» WHAT THIS TASK INVOLVES: Collect each line of the entries that holds the string "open".

Segment Start: TASK DATA

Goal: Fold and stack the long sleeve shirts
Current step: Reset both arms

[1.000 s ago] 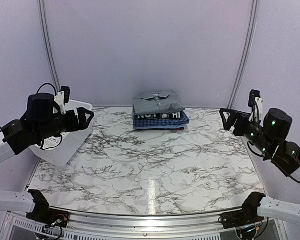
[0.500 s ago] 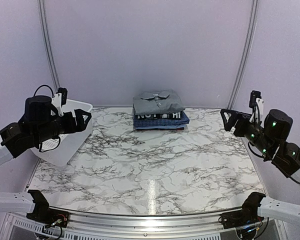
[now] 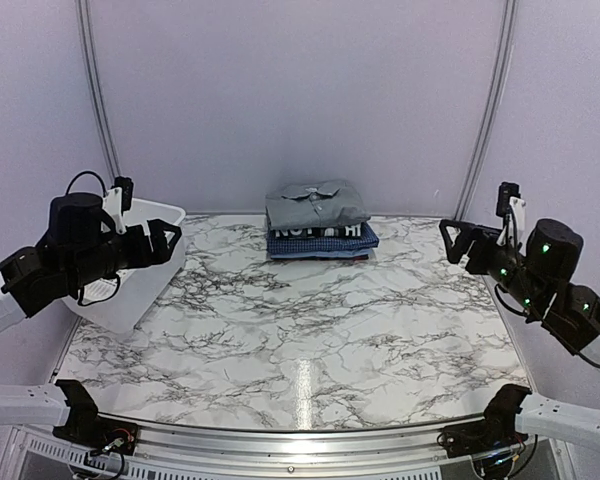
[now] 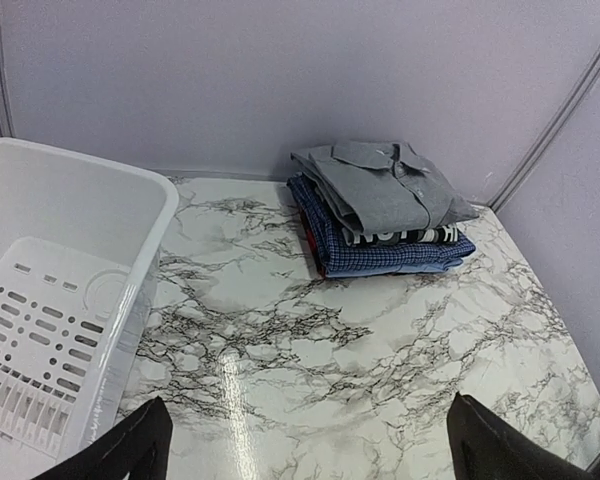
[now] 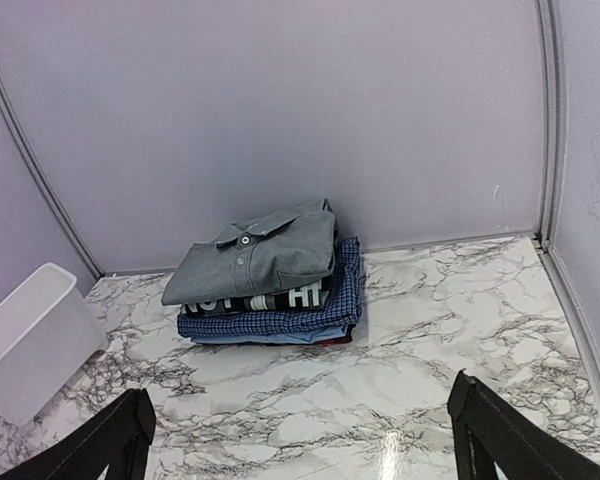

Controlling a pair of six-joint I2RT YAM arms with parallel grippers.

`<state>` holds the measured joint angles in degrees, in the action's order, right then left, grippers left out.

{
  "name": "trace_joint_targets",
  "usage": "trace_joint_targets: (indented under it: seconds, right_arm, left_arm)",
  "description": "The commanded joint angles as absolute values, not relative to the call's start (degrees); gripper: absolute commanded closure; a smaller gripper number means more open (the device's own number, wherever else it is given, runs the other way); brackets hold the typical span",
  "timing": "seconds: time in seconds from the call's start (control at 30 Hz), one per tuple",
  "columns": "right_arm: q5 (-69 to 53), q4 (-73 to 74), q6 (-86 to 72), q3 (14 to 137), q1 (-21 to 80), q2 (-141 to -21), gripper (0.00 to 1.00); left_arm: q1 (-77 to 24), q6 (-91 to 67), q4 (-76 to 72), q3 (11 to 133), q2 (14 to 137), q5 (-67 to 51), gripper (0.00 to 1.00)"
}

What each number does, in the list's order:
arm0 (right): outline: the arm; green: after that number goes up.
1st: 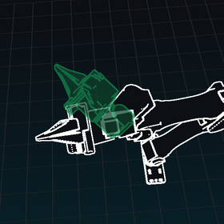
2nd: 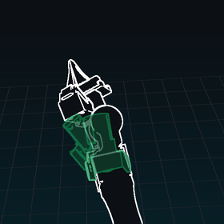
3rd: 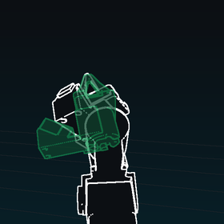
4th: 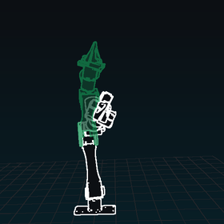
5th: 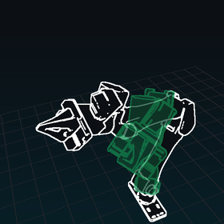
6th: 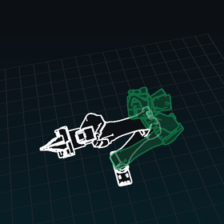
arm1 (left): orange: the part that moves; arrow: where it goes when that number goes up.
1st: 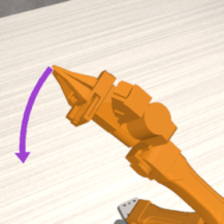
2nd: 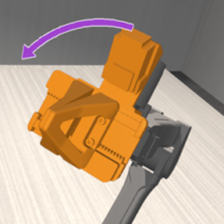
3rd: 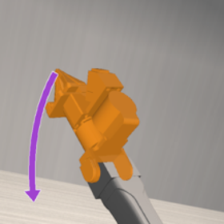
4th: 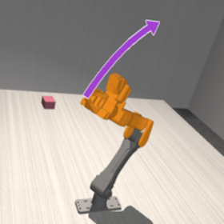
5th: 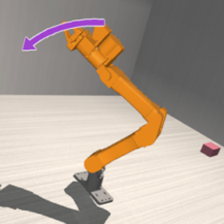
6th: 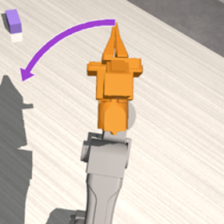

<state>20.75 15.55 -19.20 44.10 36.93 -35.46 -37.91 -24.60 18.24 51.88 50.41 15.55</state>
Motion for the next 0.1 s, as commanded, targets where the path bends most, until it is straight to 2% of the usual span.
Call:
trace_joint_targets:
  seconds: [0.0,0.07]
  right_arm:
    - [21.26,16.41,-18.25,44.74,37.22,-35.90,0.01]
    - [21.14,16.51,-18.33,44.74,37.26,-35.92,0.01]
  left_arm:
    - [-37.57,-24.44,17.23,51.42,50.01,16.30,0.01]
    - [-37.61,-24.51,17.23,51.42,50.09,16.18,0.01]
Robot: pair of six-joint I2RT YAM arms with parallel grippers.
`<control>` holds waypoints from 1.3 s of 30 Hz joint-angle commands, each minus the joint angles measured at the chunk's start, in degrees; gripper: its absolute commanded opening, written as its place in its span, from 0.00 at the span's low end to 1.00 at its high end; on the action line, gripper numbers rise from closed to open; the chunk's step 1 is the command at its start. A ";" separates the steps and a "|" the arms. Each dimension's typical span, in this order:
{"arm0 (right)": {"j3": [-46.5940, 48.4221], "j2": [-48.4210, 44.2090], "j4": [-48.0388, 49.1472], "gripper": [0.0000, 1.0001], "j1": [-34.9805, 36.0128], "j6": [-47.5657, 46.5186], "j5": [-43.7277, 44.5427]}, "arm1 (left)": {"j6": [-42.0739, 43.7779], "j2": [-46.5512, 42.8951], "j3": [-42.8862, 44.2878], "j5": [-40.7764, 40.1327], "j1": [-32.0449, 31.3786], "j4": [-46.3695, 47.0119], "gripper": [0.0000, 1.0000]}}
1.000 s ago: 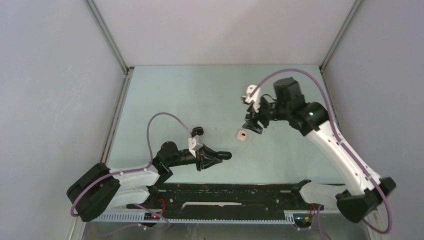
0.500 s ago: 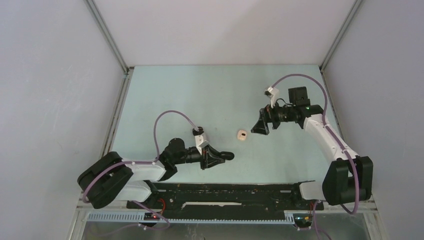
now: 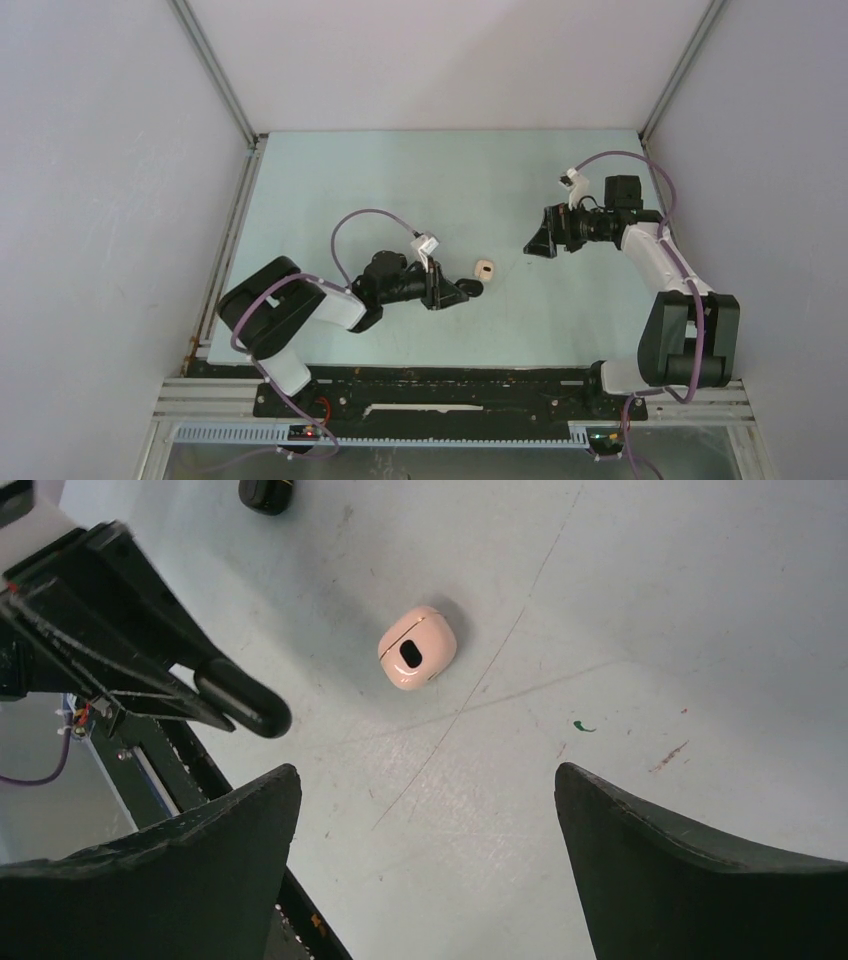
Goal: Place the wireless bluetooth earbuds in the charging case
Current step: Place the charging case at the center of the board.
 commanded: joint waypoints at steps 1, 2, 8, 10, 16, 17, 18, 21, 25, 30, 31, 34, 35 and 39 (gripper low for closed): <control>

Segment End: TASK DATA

» WRITTEN SOLUTION:
  "description": "The commanded joint angles as absolute values, not relative to the call's start (degrees); gripper: absolute commanded closure; a smaller gripper number means more open (the device's own number, wherever else it is given, runs the other way); brackets hold the typical span",
`<control>` holds waypoints from 1.3 s of 30 Hz joint-angle commands, each minus the joint angles measured at the chunk's start, in degrees; gripper: its absolute commanded opening, written as its place in its span, from 0.00 at the span's low end to 1.00 at its high end; on the action line, gripper numbers rise from closed to open; the chunk's step 1 is the command at its start. A ";" separates the steps and a "|" the arms. Each dimension's typical span, in this order:

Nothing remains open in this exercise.